Hermanna Swoboda was a professor of psychology at the University of Vienna. Dr. Wilhelm Fliess was a nose and throat specialist in Berlin. Like so many important scientific discoveries, both Fliess and Swoboda were working along very similar lines with almost no knowledge of each other's work. It is quite extraordinary that these two scientists, despite doing independent research, came to virtually identical conclusions.
Both Swoboda and Fliess found psychology intriguing and due to books and information beginning to surface at the time, took an interest in human cycles. Swoboda published this paper at the Universal of Vienna in 1900 - "Life is subject to consistent changes. This understanding does not refer to changes in our destiny or to changes that take place in the course of life. Even if someone lived a life entirely free of outside forces, of anything that could alter his mental and physical state, still his life would not be identical from day to day. The best of physical health does not prevent us from feeling ill sometimes, or less happy then usual."
Analyzing dreams, ideas and creative impulses of his patients, Swoboda noticed very regular patters or rhythms. Some artists might be familiar with these dry spells and then frenzies of creations with predictable variations. He also observed that new mothers began to show anxiety about their infants whenever a critical day occurred or was about to occur.
Swoboda's discovery of these two basic biorhythms led him to write a succession of distinguished and widely-popular books explaining and developing the ideas of human cycles. First of these books, published in 1904, is titled The Periods of Human Life (in their psychological and biological significance). His second book titled Studies on the Basis of Psychology further elaborated his work on creativity and the recurrence of dreams. In 1909 he published an instruction booklet which included a slide rule to calculate critical days called, 'The Critical Days of Man'.

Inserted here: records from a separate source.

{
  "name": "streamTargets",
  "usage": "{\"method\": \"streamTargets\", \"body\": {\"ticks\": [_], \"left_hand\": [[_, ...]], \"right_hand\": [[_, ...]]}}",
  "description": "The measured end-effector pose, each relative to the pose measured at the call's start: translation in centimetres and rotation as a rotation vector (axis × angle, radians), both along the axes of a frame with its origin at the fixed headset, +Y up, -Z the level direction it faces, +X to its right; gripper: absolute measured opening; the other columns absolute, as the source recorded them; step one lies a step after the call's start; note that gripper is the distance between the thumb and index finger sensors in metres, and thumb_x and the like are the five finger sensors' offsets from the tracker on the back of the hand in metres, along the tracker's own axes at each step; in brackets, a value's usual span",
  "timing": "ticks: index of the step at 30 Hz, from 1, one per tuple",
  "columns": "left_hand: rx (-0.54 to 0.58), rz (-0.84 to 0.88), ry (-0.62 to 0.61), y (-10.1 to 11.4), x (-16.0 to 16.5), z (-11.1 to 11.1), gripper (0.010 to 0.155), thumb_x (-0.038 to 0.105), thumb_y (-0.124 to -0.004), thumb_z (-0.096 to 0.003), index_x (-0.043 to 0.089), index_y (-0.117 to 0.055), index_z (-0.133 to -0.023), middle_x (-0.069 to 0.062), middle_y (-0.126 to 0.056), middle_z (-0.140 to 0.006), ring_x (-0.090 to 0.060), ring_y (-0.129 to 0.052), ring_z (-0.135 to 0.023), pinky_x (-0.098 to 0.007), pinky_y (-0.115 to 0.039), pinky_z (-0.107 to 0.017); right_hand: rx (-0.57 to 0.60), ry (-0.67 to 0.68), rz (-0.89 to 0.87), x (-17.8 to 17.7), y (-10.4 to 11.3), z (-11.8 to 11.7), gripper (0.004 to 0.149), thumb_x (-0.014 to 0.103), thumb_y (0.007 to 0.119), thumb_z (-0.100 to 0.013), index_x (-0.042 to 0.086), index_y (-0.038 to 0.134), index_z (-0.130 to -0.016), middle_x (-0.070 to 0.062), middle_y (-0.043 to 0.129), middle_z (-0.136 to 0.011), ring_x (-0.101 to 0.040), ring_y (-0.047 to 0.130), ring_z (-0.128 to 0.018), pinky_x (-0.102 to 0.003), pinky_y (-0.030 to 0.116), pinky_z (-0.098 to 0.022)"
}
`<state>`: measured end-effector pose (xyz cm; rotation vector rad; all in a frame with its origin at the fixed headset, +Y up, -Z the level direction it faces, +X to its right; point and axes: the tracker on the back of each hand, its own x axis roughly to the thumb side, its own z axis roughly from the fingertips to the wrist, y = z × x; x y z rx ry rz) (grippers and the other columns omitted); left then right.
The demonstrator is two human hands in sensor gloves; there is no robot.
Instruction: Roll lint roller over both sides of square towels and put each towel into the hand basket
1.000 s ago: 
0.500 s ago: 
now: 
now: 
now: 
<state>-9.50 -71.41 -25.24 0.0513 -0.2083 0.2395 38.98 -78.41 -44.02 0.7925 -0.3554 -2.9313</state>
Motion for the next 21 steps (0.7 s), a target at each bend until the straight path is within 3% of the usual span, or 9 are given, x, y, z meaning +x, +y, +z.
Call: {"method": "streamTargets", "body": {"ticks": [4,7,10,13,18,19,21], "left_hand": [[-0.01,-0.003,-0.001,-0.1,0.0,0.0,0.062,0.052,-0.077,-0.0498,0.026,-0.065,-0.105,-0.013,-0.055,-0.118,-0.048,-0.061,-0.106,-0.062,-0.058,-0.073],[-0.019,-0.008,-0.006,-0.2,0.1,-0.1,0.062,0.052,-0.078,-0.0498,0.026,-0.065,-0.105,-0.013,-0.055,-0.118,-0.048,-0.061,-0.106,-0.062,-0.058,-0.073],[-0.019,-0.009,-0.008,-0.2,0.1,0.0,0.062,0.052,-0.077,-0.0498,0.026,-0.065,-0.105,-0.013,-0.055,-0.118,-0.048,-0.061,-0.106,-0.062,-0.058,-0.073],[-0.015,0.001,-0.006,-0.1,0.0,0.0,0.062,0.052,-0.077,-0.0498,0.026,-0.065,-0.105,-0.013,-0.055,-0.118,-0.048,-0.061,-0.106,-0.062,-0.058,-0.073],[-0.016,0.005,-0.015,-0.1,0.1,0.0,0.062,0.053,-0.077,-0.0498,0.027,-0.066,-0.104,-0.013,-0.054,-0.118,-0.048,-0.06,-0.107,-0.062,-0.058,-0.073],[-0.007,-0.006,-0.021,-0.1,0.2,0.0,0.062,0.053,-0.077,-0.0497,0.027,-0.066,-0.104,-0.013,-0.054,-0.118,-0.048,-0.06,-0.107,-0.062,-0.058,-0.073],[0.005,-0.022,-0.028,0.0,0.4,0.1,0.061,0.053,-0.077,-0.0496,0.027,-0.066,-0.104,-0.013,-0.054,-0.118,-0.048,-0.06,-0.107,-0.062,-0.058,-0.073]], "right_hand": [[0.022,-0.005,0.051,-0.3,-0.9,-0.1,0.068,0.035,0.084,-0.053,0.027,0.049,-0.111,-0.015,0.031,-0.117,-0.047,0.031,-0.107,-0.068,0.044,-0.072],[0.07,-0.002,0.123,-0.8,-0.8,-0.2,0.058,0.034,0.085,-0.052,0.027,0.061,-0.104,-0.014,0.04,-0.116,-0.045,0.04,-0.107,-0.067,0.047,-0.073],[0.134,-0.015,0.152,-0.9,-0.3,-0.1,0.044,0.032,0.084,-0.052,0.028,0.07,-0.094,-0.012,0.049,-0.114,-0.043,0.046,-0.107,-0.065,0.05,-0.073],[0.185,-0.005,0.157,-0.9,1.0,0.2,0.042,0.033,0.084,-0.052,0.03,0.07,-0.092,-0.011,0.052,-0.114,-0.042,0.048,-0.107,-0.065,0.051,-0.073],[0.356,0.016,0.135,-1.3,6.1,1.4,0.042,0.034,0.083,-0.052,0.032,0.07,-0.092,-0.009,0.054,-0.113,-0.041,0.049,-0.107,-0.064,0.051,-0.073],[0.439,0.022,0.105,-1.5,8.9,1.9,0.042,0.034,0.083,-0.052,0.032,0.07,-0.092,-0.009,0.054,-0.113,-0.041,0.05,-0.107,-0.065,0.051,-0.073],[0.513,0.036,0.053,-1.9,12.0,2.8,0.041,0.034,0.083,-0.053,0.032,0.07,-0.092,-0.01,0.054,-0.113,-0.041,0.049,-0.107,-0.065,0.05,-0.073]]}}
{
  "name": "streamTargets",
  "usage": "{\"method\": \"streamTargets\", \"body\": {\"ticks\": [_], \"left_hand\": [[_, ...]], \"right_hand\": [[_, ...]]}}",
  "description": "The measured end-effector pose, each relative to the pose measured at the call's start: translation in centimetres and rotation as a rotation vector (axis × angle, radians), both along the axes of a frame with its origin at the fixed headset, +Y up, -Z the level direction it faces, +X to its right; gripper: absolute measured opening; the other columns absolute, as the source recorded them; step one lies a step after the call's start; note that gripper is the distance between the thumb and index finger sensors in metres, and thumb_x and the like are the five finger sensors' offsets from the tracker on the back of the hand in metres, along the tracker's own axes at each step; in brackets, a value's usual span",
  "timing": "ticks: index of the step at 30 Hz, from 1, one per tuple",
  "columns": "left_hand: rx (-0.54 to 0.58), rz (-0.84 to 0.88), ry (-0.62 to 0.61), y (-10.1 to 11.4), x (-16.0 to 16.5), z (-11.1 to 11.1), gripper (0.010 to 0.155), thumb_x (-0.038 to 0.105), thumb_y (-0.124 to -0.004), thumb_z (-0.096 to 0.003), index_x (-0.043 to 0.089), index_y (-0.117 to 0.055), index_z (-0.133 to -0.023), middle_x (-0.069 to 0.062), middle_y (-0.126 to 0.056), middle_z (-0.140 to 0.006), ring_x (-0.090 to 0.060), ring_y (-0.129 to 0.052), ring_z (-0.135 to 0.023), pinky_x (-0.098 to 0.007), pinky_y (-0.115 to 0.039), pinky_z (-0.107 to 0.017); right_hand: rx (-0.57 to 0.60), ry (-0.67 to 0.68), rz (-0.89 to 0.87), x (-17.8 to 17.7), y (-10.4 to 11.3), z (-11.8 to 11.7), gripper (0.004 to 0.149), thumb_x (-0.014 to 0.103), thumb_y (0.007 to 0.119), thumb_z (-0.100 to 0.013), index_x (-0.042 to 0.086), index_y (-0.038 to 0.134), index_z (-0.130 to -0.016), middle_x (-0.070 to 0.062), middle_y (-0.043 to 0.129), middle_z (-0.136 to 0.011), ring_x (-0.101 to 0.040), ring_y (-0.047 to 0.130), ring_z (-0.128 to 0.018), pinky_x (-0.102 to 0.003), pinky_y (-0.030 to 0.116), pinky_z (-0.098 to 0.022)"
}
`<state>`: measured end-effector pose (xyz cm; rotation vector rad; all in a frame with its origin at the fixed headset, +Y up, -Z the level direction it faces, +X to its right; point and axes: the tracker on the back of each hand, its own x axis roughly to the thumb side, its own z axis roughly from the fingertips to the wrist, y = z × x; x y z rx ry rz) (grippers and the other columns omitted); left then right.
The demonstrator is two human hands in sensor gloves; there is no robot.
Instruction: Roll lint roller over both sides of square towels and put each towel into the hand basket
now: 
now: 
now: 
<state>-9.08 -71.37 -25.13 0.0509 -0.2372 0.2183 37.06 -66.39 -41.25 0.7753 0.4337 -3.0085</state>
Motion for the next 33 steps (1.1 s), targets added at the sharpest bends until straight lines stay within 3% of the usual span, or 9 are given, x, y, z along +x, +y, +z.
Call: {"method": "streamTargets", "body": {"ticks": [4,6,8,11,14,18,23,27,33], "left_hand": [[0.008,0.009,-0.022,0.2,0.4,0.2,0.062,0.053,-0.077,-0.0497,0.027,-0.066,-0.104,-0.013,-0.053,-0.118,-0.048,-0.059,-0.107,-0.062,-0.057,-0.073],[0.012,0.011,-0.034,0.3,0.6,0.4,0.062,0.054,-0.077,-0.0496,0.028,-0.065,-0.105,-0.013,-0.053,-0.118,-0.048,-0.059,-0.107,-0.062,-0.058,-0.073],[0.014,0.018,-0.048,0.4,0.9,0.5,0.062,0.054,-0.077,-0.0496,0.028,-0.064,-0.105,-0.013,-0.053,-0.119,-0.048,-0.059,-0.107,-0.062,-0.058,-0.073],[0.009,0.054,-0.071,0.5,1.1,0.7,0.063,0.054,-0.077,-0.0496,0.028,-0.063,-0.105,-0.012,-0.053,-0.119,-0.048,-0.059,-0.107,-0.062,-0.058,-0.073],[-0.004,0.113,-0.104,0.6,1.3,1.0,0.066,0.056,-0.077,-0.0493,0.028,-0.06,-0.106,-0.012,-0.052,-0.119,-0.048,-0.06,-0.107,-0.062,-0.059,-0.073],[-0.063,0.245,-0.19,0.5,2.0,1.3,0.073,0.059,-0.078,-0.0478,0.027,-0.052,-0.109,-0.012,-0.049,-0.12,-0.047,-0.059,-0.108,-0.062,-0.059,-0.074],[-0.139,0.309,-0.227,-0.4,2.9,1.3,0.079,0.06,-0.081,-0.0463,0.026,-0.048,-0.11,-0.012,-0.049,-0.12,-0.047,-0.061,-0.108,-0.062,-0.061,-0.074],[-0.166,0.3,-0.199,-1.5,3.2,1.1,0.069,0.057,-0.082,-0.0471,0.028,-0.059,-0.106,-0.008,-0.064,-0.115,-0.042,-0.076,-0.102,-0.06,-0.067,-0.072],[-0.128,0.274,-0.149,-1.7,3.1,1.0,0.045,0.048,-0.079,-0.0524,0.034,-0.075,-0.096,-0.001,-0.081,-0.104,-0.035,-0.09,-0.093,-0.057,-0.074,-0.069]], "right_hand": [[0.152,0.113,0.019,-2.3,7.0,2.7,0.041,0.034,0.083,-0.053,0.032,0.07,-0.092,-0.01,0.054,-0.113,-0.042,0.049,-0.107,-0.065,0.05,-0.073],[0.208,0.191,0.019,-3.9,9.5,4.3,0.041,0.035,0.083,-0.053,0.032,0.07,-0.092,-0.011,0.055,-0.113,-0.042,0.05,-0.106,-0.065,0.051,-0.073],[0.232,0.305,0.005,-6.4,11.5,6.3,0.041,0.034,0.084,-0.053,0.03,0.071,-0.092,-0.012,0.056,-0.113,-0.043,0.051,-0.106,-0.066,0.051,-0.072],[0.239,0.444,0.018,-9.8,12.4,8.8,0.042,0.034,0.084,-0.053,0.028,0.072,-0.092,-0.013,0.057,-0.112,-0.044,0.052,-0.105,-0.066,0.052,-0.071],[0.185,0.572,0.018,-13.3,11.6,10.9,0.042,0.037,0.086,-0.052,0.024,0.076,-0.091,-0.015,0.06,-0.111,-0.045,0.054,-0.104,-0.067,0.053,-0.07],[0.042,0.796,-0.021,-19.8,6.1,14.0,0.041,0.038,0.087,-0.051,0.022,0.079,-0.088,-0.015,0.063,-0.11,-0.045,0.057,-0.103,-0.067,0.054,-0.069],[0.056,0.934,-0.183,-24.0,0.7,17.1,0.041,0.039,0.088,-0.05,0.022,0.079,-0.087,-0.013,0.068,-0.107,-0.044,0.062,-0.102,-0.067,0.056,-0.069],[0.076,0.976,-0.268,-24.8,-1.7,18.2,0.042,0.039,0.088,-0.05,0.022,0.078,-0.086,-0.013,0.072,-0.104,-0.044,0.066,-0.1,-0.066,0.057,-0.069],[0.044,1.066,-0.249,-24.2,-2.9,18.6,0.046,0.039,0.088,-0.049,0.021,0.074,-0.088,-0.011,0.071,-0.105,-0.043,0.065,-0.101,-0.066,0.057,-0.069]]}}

Swoboda's best book, and one of his last, was a volume of almost 600 pages titled 'The Year of Seven'. Much of that work was devoted to proving biorhythm theory by giving a mathematical analysis of how the timing of births tends to be rhythmic and predictable from generation to generation within the same family.
Wilhelm Fliess on the other hand did not get nearly as much gratification from his discovery as Swoboda. He did introduce Sigmund Freud, a friend of his, to Biorhythms around the turn of the century. Freud, well known as the father of modern psychology, was very interested in human behavior and was fascinated by Fliess's work. During the course of five years they wrote over a hundred letters to each other discussing their respective discoveries and research.
Both Fliess and Freud were interested in human bisexuality. Fliess begun to prove cellular bisexuality through his research of Biorhythms realizing that both men and women had an emotional cycle that was the same. He stated that Women are more influenced by the emotional cycle and men are more affected by the physical cycle.
He concluded, due to cellular bisexuality both male and females have both rhythms (saying that men have a pseudo menstrual cycle, if you will). In 1909, Fliess published a book entitled 'The Course of Life', which spurred other doctor, Hans Schlieper, to write a book on Biorhythms called 'The Year in Space'.